**Your task:** Print every line below without adding or leaving out a single word.

**Material provided:**
● ● ● ● ●
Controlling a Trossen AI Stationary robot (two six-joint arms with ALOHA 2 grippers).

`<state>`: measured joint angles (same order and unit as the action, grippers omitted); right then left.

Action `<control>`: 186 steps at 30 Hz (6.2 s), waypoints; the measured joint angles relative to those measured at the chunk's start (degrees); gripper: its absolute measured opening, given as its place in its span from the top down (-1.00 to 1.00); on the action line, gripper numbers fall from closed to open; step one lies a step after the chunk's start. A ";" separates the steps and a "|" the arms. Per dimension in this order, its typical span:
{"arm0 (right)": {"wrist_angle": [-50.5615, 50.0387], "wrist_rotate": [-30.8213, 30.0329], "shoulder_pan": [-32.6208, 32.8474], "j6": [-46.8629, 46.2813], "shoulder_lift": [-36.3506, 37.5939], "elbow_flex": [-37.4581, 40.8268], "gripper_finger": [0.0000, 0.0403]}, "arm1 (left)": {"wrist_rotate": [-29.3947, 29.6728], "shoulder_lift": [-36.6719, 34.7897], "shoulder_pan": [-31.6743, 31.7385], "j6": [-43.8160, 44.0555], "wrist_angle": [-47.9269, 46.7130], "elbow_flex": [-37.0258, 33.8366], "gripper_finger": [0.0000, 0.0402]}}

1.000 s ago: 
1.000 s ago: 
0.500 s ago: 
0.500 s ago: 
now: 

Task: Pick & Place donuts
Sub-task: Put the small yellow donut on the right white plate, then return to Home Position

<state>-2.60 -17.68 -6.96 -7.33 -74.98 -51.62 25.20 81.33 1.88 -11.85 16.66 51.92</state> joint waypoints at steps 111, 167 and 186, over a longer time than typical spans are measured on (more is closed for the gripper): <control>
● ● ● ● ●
**Completed exercise:**
Controlling a Trossen AI Stationary robot (two six-joint arms with ALOHA 2 grippers).

`<state>`: measured joint angles (same order and unit as the action, grippers omitted); right then left.

Action `<control>`: 186 steps at 30 Hz (6.2 s), waypoints; the measured joint angles relative to those measured at the chunk's start (degrees); gripper: its absolute measured opening, given as its place in its span from the top down (-1.00 to 1.00); on the action line, gripper numbers fall from closed to open; step one lies a step after the chunk's start. A ";" separates the steps and a "|" the arms. Per dimension in this order, its typical span:
{"arm0 (right)": {"wrist_angle": [-50.5615, 50.0387], "wrist_rotate": [-30.8213, 30.0329], "shoulder_pan": [-32.6208, 32.8474], "j6": [-46.8629, 46.2813], "shoulder_lift": [-36.3506, 37.5939], "elbow_flex": [-37.4581, 40.8268], "gripper_finger": [0.0000, 0.0403]}, "arm1 (left)": {"wrist_rotate": [-29.3947, 29.6728], "shoulder_lift": [-36.6719, 34.7897], "shoulder_pan": [-31.6743, 31.7385], "j6": [-43.8160, 44.0555], "wrist_angle": [-47.9269, 46.7130], "elbow_flex": [-37.0258, 33.8366], "gripper_finger": [0.0000, 0.0402]}}

1.000 s ago: 
1.000 s ago: 
0.500 s ago: 
0.500 s ago: 
now: 

Task: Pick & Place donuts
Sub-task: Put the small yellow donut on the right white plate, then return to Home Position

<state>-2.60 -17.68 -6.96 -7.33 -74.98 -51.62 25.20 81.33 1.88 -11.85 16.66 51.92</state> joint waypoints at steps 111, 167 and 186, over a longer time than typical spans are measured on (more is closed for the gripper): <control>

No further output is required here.